Content starts

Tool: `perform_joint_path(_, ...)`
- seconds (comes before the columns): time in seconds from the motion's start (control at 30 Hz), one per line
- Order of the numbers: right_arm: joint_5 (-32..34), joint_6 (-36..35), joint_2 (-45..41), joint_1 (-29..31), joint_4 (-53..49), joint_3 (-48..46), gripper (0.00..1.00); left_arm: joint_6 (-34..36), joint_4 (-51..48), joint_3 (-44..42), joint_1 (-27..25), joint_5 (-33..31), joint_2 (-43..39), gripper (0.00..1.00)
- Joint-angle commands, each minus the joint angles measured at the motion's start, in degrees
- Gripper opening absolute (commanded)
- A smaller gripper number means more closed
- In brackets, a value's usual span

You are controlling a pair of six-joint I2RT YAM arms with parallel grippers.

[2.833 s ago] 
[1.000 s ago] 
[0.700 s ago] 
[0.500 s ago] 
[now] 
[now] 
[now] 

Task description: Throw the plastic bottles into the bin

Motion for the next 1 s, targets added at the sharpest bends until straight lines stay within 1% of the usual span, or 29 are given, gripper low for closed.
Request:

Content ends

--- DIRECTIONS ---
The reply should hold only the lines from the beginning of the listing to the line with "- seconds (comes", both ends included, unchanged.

--- FINAL ANSWER ---
Tool: `perform_joint_path(_, ...)`
- seconds (comes before the columns): time in seconds from the motion's start (control at 30 Hz), one per line

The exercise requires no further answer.